## Exercise instructions:
Write out the full listing again. Make no alterations.

## Dataset extract:
=== Section Start ===

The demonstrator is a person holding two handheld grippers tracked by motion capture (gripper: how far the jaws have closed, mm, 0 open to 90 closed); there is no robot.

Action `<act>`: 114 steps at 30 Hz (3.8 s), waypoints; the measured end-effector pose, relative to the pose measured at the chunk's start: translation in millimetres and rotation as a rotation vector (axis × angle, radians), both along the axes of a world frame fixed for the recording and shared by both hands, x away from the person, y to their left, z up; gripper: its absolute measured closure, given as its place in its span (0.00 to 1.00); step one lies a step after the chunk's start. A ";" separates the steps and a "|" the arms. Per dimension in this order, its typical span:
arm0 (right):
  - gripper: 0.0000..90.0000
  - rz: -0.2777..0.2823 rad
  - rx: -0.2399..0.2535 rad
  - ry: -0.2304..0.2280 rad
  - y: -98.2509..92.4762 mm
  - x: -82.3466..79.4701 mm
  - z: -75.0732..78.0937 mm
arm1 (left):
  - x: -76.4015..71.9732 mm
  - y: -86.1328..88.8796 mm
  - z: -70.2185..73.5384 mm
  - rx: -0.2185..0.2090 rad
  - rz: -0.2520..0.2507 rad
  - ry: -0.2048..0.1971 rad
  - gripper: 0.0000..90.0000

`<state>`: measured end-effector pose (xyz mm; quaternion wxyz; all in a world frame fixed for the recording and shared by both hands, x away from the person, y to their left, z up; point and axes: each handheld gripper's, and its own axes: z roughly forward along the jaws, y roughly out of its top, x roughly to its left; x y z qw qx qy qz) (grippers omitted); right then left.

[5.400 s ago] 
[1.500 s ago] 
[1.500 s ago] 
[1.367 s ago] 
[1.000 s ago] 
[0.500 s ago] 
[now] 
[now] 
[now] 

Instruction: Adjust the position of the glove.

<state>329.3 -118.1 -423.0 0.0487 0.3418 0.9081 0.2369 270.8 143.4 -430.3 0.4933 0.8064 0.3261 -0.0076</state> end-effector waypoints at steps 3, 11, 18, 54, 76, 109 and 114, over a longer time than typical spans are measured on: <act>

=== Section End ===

## Answer below:
The demonstrator is a person holding two handheld grippers tracked by motion capture (gripper: how far the jaws have closed, mm, 0 open to 90 closed); there is no robot.

Action `<act>`: 114 steps at 30 Hz (3.8 s), waypoints; the measured end-effector pose, relative to the pose measured at the chunk's start: translation in millimetres and rotation as a rotation vector (axis × angle, radians), both along the axes of a world frame fixed for the recording and shared by both hands, x away from the person, y to their left, z up; gripper: its absolute measured closure, given as its place in its span (0.00 to 1.00); step one lies a step after the chunk's start. A ";" separates the steps and a "|" the arms. Per dimension in this order, its typical span:
arm0 (right):
  - gripper: 0.0000..90.0000
  - rz: -0.2777..0.2823 rad
  - rx: -0.2399..0.2535 rad
  - ry: -0.2304..0.2280 rad
  - y: -98.2509..92.4762 mm
  - x: -82.3466..79.4701 mm
  - z: -75.0732..78.0937 mm
arm1 (left):
  - x: -76.4015..71.9732 mm
  - y: -86.1328..88.8796 mm
  - z: -70.2185..73.5384 mm
  - rx: -0.2185..0.2090 rad
  - rz: -0.2520..0.2507 rad
  - ry: -0.2048..0.1971 rad
  - gripper: 0.0000..90.0000

`<state>`: measured end-effector pose (xyz mm; quaternion wxyz; all in a world frame fixed for the recording and shared by both hands, x away from the person, y to their left, z up; point and axes: each handheld gripper's, and its own axes: z roughly forward along the jaws, y roughly out of its top, x roughly to its left; x y z qw qx qy qz) (grippers omitted); right then left.

[5.400 s ago] 
[1.500 s ago] 
[1.500 s ago] 
[1.367 s ago] 
[1.000 s ago] 
[0.500 s ago] 
[now] 
[now] 
[now] 

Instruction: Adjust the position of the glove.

<state>329.3 -118.1 -423.0 0.0487 0.3418 0.9081 0.2369 270.8 143.4 -430.3 0.4933 0.8064 0.3261 -0.0076</state> end-effector waypoints at steps 3, 11, 18, 54, 76, 109 and 114, over a longer time than typical spans are measured on: <act>

The exercise is finished.